First, the small web is where the good content lives. I know that sounds like romanticizing, but think about it. When someone maintains a personal blog about, say, woodworking, they're writing because they love woodworking. There's no SEO optimization. No engagement farming. No algorithmic pressure to produce daily content regardless of quality. The result is thoughtful, detailed, honest writing. Compare that to the fifteenth "10 Best Woodworking Tools of 2026" article from a content mill, and the quality difference is obvious.

Second, the small web is harder for AI to access and learn from. Large language models are trained primarily on the big, crawlable web. Small sites often have robots.txt restrictions, or they're structured in non-standard ways, or they simply aren't linked to by enough big sites to get crawled regularly. This means AI models may be systematically underweighting the highest-quality human knowledge.

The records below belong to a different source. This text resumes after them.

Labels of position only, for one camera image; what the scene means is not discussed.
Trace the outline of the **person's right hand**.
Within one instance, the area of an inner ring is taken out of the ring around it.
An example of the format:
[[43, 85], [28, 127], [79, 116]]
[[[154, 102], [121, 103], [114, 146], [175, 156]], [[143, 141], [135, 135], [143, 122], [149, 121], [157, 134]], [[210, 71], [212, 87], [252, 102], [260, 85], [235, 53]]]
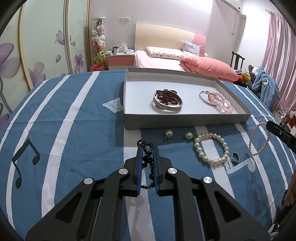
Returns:
[[285, 206], [290, 206], [295, 203], [296, 196], [296, 170], [294, 170], [287, 193], [284, 196], [283, 203]]

Third, the small web is resilient in ways the big web isn't. When Twitter changes its API or Reddit locks down its data or a platform dies, entire communities lose their content. Personal sites on personal domains with personal hosting don't have that dependency. Your blog doesn't go away because a VC-funded company ran out of runway.

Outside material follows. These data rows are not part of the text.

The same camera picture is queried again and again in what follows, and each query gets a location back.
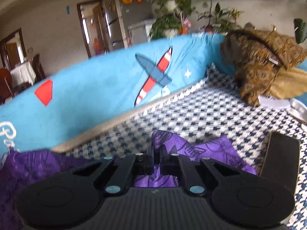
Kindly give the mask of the purple floral red-lined garment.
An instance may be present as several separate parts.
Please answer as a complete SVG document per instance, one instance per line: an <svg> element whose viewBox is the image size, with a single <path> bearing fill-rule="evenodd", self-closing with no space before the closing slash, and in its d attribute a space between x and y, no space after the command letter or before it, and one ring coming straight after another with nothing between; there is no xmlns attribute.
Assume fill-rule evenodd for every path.
<svg viewBox="0 0 307 230"><path fill-rule="evenodd" d="M165 147L166 153L185 155L192 161L209 157L251 174L256 173L238 155L225 135L200 143L189 143L175 133L156 130L151 135L150 146L157 151ZM15 196L24 187L87 163L89 160L85 158L68 157L46 149L22 153L11 150L1 167L1 229L23 228L15 207Z"/></svg>

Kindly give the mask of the silver refrigerator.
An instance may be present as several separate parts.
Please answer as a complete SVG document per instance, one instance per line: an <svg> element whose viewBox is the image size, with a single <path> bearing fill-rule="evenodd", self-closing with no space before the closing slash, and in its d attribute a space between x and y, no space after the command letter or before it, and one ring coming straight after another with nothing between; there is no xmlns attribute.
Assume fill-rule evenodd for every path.
<svg viewBox="0 0 307 230"><path fill-rule="evenodd" d="M154 18L151 0L103 0L102 5L111 51L131 46L129 26Z"/></svg>

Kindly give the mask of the small leafy plant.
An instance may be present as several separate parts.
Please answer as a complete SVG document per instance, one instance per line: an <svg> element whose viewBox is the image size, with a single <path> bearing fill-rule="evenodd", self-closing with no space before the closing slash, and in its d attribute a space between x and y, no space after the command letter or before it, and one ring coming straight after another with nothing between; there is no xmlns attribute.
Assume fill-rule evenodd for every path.
<svg viewBox="0 0 307 230"><path fill-rule="evenodd" d="M198 14L197 21L206 21L202 27L206 30L212 30L216 33L228 33L232 30L242 29L242 26L237 23L243 11L236 8L221 8L219 2L212 8L212 3L208 11Z"/></svg>

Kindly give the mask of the white clothed dining table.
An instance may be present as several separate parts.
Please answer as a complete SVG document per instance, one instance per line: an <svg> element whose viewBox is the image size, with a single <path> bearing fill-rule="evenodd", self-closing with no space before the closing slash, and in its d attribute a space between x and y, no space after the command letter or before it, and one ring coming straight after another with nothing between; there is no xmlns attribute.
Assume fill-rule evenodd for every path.
<svg viewBox="0 0 307 230"><path fill-rule="evenodd" d="M31 62L26 61L13 70L10 71L12 76L12 84L14 87L19 86L23 83L29 83L31 86L34 85L36 74L31 65Z"/></svg>

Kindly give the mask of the black smartphone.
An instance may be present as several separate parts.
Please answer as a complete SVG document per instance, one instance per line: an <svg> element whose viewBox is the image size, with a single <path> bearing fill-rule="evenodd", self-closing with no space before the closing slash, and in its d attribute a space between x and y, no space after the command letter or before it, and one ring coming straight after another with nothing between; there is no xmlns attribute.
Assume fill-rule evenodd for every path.
<svg viewBox="0 0 307 230"><path fill-rule="evenodd" d="M272 131L260 176L295 194L300 163L300 141Z"/></svg>

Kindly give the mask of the green potted plant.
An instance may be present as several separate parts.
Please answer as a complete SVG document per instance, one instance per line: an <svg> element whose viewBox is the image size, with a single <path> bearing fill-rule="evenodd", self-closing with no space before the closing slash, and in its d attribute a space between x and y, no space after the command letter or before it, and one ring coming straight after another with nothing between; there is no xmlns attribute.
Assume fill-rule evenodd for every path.
<svg viewBox="0 0 307 230"><path fill-rule="evenodd" d="M186 33L191 26L188 18L196 10L192 0L153 0L153 4L156 5L154 13L157 18L149 33L152 40Z"/></svg>

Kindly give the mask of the brown patterned garment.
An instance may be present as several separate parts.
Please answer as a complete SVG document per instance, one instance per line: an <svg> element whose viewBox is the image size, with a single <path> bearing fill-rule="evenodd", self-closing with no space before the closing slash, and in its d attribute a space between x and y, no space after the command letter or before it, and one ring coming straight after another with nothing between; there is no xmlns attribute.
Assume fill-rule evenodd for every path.
<svg viewBox="0 0 307 230"><path fill-rule="evenodd" d="M250 106L259 96L292 99L306 95L306 50L295 38L245 26L229 31L220 44L223 61L235 69L239 96Z"/></svg>

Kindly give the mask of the blue cartoon print sofa backrest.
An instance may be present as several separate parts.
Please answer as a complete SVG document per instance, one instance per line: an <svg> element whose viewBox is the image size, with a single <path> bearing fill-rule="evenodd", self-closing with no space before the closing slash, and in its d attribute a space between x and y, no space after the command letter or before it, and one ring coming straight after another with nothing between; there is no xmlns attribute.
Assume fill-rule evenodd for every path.
<svg viewBox="0 0 307 230"><path fill-rule="evenodd" d="M120 114L198 82L209 66L230 76L222 34L158 39L90 58L1 106L1 154L51 149Z"/></svg>

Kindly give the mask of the dark wooden chair behind table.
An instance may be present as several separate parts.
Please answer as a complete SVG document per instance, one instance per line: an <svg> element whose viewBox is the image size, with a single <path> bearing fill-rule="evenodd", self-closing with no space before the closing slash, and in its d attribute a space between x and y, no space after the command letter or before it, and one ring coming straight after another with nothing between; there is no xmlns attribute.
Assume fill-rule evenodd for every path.
<svg viewBox="0 0 307 230"><path fill-rule="evenodd" d="M40 54L36 54L33 57L32 68L33 68L35 75L36 75L36 78L35 78L36 82L39 82L39 81L44 80L46 78L46 75L44 73L43 67L42 67L41 62L40 62Z"/></svg>

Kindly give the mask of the brown wooden chair right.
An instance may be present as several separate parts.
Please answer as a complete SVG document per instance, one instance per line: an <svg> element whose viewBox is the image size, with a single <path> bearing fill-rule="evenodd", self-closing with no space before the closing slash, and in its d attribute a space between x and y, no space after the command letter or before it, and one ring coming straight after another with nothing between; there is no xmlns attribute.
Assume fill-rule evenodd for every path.
<svg viewBox="0 0 307 230"><path fill-rule="evenodd" d="M8 69L0 68L0 99L1 104L4 104L6 99L14 97L12 89L12 75Z"/></svg>

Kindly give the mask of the white chest freezer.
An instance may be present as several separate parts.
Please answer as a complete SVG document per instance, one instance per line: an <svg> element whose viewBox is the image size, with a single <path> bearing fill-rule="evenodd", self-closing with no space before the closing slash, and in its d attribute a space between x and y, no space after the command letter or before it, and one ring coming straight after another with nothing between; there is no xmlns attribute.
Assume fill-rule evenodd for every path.
<svg viewBox="0 0 307 230"><path fill-rule="evenodd" d="M127 28L132 46L151 41L150 32L155 21L155 19L148 19Z"/></svg>

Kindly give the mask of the white paper under garment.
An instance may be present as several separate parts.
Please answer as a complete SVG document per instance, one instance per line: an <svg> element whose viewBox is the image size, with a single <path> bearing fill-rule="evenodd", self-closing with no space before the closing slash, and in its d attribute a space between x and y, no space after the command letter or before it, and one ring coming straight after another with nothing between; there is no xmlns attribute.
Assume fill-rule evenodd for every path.
<svg viewBox="0 0 307 230"><path fill-rule="evenodd" d="M276 99L272 97L258 96L259 104L267 108L286 110L292 117L306 124L306 105L299 100Z"/></svg>

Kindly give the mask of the houndstooth sofa seat cover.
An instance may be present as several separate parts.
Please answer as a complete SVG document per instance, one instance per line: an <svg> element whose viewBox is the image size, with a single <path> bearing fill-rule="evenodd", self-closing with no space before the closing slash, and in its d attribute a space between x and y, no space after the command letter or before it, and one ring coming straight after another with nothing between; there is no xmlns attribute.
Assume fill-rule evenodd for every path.
<svg viewBox="0 0 307 230"><path fill-rule="evenodd" d="M260 172L269 135L277 131L300 141L295 211L290 229L306 229L306 132L287 111L250 107L240 99L233 79L211 66L207 77L170 98L139 108L104 125L98 136L66 152L69 157L122 158L143 152L155 130L167 130L191 143L226 135L239 156Z"/></svg>

The HN discussion surfaced some practical observations too. People noted that discovering small web content is genuinely hard. Google's search has become increasingly platform-biased, surfacing Reddit results and big-name publications while burying personal sites. Alternative search engines like Marginalia (which specifically indexes the small web) and curated directories are filling this gap, but they're still niche.

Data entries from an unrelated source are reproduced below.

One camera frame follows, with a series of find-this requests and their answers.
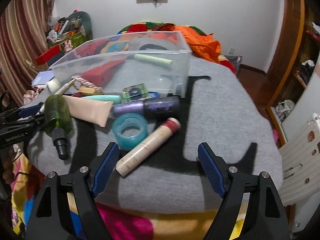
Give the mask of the grey blanket black letters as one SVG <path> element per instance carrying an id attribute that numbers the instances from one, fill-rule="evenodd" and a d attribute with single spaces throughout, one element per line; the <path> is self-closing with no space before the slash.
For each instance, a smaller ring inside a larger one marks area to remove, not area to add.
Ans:
<path id="1" fill-rule="evenodd" d="M 127 176 L 113 171 L 97 202 L 149 213 L 217 209 L 221 198 L 197 159 L 202 142 L 239 171 L 266 171 L 281 187 L 282 161 L 271 125 L 238 78 L 227 67 L 198 57 L 191 57 L 189 66 L 188 89 L 178 115 L 181 128 Z"/>

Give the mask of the blue barcode box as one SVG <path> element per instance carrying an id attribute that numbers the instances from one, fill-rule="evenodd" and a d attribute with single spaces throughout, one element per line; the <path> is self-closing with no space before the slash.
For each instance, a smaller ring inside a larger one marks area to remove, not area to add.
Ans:
<path id="1" fill-rule="evenodd" d="M 155 99 L 155 98 L 159 98 L 160 95 L 158 92 L 148 92 L 148 99 Z"/>

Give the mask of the wooden door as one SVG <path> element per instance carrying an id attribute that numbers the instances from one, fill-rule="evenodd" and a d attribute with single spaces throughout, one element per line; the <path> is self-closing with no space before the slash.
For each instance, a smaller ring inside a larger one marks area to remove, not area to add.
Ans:
<path id="1" fill-rule="evenodd" d="M 297 102 L 303 85 L 296 71 L 304 47 L 304 31 L 308 26 L 309 6 L 305 0 L 284 0 L 283 23 L 276 52 L 267 72 L 270 91 L 266 108 L 286 99 Z"/>

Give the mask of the mint green tube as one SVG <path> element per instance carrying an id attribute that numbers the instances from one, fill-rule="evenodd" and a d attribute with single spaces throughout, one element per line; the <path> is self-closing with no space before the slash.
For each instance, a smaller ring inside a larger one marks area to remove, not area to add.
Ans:
<path id="1" fill-rule="evenodd" d="M 110 101 L 110 102 L 113 102 L 114 105 L 121 104 L 121 97 L 119 95 L 107 95 L 107 94 L 89 95 L 89 96 L 83 96 L 82 99 L 96 100 L 96 101 Z"/>

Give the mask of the teal tape roll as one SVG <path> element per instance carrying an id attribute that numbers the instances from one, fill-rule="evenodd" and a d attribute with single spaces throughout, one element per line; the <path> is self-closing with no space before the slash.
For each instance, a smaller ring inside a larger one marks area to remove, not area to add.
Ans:
<path id="1" fill-rule="evenodd" d="M 148 136 L 148 122 L 140 114 L 124 114 L 115 119 L 112 131 L 119 147 L 129 151 Z"/>

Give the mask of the red box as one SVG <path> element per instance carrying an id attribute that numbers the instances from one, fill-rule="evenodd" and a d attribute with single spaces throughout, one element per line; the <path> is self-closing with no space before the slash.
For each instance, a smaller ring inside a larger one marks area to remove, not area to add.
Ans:
<path id="1" fill-rule="evenodd" d="M 62 52 L 61 47 L 59 45 L 55 45 L 52 48 L 49 48 L 44 53 L 42 53 L 39 57 L 37 57 L 36 63 L 38 66 L 41 66 L 43 64 L 51 66 L 57 60 L 63 57 L 63 55 L 64 53 Z"/>

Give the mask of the purple black cosmetic bottle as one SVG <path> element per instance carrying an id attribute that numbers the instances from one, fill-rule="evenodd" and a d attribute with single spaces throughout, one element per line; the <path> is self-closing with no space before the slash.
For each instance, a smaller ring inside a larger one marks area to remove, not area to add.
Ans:
<path id="1" fill-rule="evenodd" d="M 156 119 L 160 116 L 178 115 L 180 106 L 180 98 L 178 96 L 145 99 L 113 105 L 112 115 L 114 118 L 118 118 L 124 114 L 134 113 L 142 115 L 146 119 Z"/>

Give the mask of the clear plastic storage bin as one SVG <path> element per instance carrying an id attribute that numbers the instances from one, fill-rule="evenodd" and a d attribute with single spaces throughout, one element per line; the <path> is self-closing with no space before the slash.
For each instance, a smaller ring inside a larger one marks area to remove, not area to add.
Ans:
<path id="1" fill-rule="evenodd" d="M 172 60 L 171 66 L 140 62 L 136 54 Z M 89 40 L 76 47 L 51 69 L 61 84 L 80 76 L 107 94 L 122 93 L 143 84 L 151 92 L 185 96 L 191 49 L 179 31 L 125 33 Z"/>

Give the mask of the green glass spray bottle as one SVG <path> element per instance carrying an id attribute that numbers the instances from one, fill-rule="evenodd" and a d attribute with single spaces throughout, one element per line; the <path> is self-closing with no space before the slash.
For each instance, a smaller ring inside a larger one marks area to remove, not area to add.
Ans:
<path id="1" fill-rule="evenodd" d="M 68 138 L 72 130 L 72 121 L 65 98 L 54 94 L 44 104 L 44 131 L 51 137 L 61 160 L 67 160 Z"/>

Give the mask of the pink white braided item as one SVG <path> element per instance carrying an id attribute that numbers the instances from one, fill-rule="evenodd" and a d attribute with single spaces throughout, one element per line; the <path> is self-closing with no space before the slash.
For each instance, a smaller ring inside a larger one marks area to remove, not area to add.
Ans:
<path id="1" fill-rule="evenodd" d="M 72 76 L 71 79 L 73 79 L 75 81 L 78 81 L 82 85 L 82 87 L 93 88 L 96 91 L 102 91 L 103 90 L 101 87 L 96 86 L 94 83 L 84 79 L 83 77 Z"/>

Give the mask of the beige cosmetic tube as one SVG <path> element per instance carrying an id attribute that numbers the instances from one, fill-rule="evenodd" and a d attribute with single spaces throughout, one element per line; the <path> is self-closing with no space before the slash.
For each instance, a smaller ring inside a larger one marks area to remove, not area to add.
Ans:
<path id="1" fill-rule="evenodd" d="M 71 117 L 105 127 L 113 106 L 112 101 L 96 101 L 73 96 L 62 96 Z"/>

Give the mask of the light green cylinder stick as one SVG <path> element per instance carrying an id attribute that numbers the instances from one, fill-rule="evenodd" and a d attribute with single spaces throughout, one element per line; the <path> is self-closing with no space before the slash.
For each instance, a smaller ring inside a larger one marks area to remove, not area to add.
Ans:
<path id="1" fill-rule="evenodd" d="M 171 66 L 171 64 L 172 64 L 172 60 L 170 60 L 170 59 L 165 59 L 165 58 L 150 56 L 150 55 L 144 55 L 144 54 L 136 54 L 133 56 L 133 58 L 137 61 L 140 61 L 140 62 L 151 63 L 151 64 L 155 64 L 158 66 Z"/>

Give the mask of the gold perfume bottle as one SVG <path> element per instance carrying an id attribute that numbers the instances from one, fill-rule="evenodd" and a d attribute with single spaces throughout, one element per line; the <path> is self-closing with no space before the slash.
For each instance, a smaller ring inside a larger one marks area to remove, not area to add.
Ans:
<path id="1" fill-rule="evenodd" d="M 84 96 L 90 96 L 90 95 L 101 95 L 103 94 L 102 90 L 96 90 L 91 87 L 79 87 L 78 92 L 81 93 Z"/>

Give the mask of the green cardboard box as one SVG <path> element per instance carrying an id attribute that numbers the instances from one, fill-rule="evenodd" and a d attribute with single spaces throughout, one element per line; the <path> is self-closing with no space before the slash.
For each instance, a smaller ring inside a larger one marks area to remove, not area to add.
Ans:
<path id="1" fill-rule="evenodd" d="M 80 31 L 69 31 L 67 33 L 64 33 L 61 35 L 61 37 L 57 37 L 55 39 L 47 38 L 47 43 L 49 48 L 55 46 L 55 45 L 63 45 L 65 41 L 71 41 L 72 47 L 76 48 L 80 46 L 81 44 L 88 41 L 88 38 Z"/>

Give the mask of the striped red gold curtain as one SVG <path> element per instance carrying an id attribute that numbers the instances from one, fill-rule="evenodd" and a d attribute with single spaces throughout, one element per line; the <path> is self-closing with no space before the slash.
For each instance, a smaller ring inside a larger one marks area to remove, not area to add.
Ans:
<path id="1" fill-rule="evenodd" d="M 1 14 L 1 91 L 23 105 L 37 75 L 36 58 L 48 49 L 45 36 L 55 0 L 10 0 Z"/>

There's an interesting connection to AI here. As AI-generated content floods the big web, the small web's value increases. A personal blog with a human voice, genuine expertise, and years of authentic content becomes more valuable precisely because it's harder to fake. You can generate a thousand SEO articles with AI, but you can't generate a decade of thoughtful personal writing about a niche topic.

I've been thinking about this in the context of my own writing and web presence. Having a personal site - a real one, not just a social media profile - is an investment in the open web. Every person who publishes on their own domain instead of exclusively on platforms is casting a vote for the small web's future.

The platforms want you to believe they are the web. They're not. They're landlords sitting on top of the web. The actual web - the one Tim Berners-Lee built - is made of personal pages linking to other personal pages. And apparently, that web is doing just fine. Better than fine, actually. It's massive, it's growing, and it's producing the best content on the internet.

We just need better tools to find it.